[Your task] Go through the data below. Pull out every line that has the word "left".

[Exercise input]
# # #

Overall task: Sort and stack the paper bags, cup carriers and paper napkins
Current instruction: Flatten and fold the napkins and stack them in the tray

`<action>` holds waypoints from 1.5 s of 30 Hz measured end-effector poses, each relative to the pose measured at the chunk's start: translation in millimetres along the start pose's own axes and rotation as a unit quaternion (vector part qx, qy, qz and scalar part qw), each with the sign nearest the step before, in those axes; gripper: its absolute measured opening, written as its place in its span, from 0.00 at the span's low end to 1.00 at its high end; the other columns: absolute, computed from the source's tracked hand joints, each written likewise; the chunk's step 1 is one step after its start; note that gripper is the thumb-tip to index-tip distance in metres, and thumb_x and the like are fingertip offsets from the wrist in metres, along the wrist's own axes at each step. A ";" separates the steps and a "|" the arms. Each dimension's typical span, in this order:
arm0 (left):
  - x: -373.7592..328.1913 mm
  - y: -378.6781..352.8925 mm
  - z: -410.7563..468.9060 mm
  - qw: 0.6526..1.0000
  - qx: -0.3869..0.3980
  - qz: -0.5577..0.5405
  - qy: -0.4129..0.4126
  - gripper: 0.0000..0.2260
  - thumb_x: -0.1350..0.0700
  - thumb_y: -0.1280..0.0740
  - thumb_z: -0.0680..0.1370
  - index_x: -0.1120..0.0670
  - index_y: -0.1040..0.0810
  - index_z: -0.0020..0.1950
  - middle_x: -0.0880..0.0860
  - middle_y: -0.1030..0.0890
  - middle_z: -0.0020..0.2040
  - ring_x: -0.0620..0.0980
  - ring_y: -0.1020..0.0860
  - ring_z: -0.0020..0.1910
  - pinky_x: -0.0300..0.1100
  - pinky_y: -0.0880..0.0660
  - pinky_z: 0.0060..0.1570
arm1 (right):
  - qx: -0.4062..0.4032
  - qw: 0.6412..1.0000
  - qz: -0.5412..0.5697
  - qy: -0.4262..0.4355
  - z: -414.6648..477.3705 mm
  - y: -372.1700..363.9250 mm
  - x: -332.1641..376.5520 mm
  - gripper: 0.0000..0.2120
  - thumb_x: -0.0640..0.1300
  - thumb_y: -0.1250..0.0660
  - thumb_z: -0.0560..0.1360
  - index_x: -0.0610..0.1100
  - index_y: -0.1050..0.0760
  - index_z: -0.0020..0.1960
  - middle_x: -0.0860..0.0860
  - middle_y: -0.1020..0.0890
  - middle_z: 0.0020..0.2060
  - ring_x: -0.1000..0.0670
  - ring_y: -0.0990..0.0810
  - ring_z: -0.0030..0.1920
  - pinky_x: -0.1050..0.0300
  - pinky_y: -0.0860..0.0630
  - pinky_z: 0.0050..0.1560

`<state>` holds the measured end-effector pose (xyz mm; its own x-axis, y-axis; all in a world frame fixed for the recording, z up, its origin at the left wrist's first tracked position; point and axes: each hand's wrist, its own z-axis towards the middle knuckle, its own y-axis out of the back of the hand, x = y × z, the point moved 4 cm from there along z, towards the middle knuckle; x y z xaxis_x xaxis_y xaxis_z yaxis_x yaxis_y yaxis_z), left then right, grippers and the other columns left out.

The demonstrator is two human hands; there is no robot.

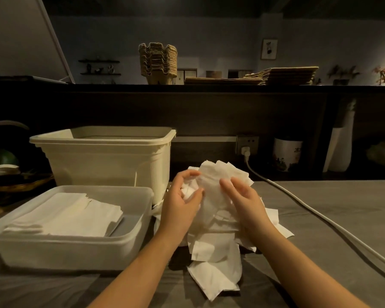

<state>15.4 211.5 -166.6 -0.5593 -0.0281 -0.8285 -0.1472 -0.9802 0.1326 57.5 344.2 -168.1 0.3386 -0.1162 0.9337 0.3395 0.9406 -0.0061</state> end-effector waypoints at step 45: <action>12.5 -14.3 -6.6 0.959 0.121 -0.114 0.231 0.05 0.48 0.39 0.79 0.44 0.25 0.51 0.50 0.21 0.52 0.52 0.23 0.54 0.47 0.22 0.52 | -0.052 0.996 -0.056 0.036 11.1 9.3 -9.1 0.12 0.46 0.44 0.80 0.64 0.29 0.47 0.62 0.25 0.46 0.55 0.24 0.49 0.54 0.24 0.51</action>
<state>15.9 223.9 -182.5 -0.0767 0.0429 -0.9961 -0.4392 -0.8984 -0.0049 47.8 357.6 -172.6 0.3534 -0.2448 0.9029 0.4659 0.8830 0.0570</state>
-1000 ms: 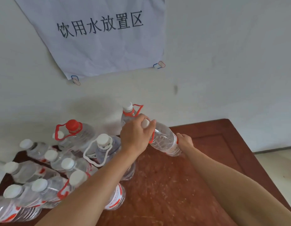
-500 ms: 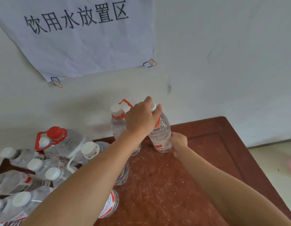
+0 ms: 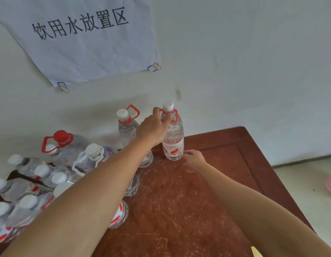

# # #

[Response area]
arm0 (left):
`<state>` holds the measured end-effector pose (xyz mm; its own x-axis, y-axis; all in a world frame fixed for the recording, z up, its origin at the left wrist's first tracked position; point and axes: each hand's wrist, its own z-axis towards the middle knuckle, its own y-axis out of the back of the hand, x = y × z, the point moved 4 cm from there along z, towards the middle knuckle; x y z xaxis_x xaxis_y xaxis_z yaxis_x yaxis_y yaxis_z), left then right, grippers and the other columns left out.

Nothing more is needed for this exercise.